*ASSIGNED TASK*
Only the lines from the start of the data to the line containing "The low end", both included, should be output, exactly and without pictures.

-----

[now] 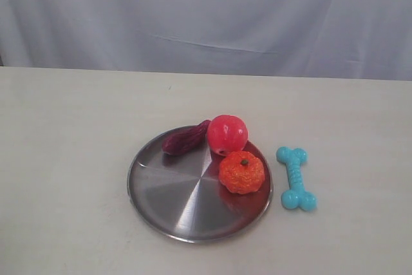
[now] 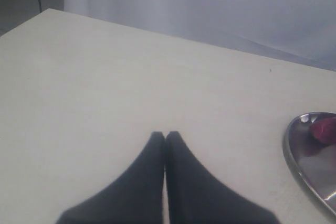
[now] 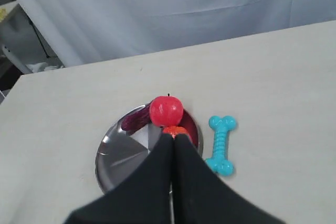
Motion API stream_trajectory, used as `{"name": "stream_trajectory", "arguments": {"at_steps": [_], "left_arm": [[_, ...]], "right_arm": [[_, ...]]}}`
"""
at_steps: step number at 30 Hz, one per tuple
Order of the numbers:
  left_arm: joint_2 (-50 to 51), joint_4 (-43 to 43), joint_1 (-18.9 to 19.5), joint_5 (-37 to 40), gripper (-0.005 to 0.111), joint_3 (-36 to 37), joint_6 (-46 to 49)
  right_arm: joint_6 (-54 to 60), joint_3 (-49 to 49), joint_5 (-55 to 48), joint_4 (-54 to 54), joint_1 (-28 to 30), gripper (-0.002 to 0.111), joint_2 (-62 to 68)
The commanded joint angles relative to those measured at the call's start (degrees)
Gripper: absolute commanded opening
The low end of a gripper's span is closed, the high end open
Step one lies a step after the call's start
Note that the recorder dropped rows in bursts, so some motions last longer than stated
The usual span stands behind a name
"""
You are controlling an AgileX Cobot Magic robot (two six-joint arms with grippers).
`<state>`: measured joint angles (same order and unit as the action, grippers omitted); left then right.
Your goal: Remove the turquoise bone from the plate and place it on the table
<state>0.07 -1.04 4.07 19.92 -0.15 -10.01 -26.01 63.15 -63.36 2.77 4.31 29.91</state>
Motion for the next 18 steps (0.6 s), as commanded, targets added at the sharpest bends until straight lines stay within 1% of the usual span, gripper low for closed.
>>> {"name": "stream_trajectory", "arguments": {"at_steps": [1, 4, 9, 12, 18], "left_arm": [[-0.1, -0.2, -0.3, -0.3, 0.000, 0.1, -0.1], [-0.1, -0.2, -0.3, -0.3, 0.000, 0.1, -0.1], [-0.1, -0.2, -0.3, -0.3, 0.000, 0.1, -0.1], [-0.1, -0.2, -0.3, -0.3, 0.000, 0.1, -0.1], [-0.1, -0.2, -0.3, -0.3, 0.000, 0.1, -0.1]], "right_arm": [[2.0, 0.0, 1.6, 3.1, 0.0, 0.000, -3.1], [2.1, -0.2, 3.7, 7.7, 0.0, 0.000, -4.6], [1.9, -6.4, 12.8, 14.6, 0.0, 0.000, -5.1], [1.9, -12.7, 19.3, 15.3, 0.0, 0.000, -5.2], [1.6, -28.1, 37.7, 14.9, 0.0, 0.000, -7.4]]}}
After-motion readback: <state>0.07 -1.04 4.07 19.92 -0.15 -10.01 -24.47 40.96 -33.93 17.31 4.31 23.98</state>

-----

*OUTPUT BELOW*
[now] 
[now] 
[now] 
Motion API stream_trajectory, used as `{"name": "stream_trajectory", "arguments": {"at_steps": [_], "left_arm": [[_, ...]], "right_arm": [[_, ...]]}}`
"""
at_steps: step number at 30 Hz, one per tuple
Order of the numbers:
  left_arm: joint_2 (-50 to 51), joint_4 (-43 to 43), joint_1 (-18.9 to 19.5), joint_5 (-37 to 40), gripper (-0.005 to 0.111), joint_3 (-36 to 37), joint_6 (-46 to 49)
  right_arm: joint_6 (-54 to 60), joint_3 (-49 to 49), joint_5 (-55 to 48), joint_4 (-54 to 54), joint_1 (-28 to 30), gripper (-0.002 to 0.111), joint_2 (-62 to 68)
The commanded joint angles relative to those measured at the call's start (degrees)
Gripper: absolute commanded opening
The low end of a gripper's span is closed, the high end open

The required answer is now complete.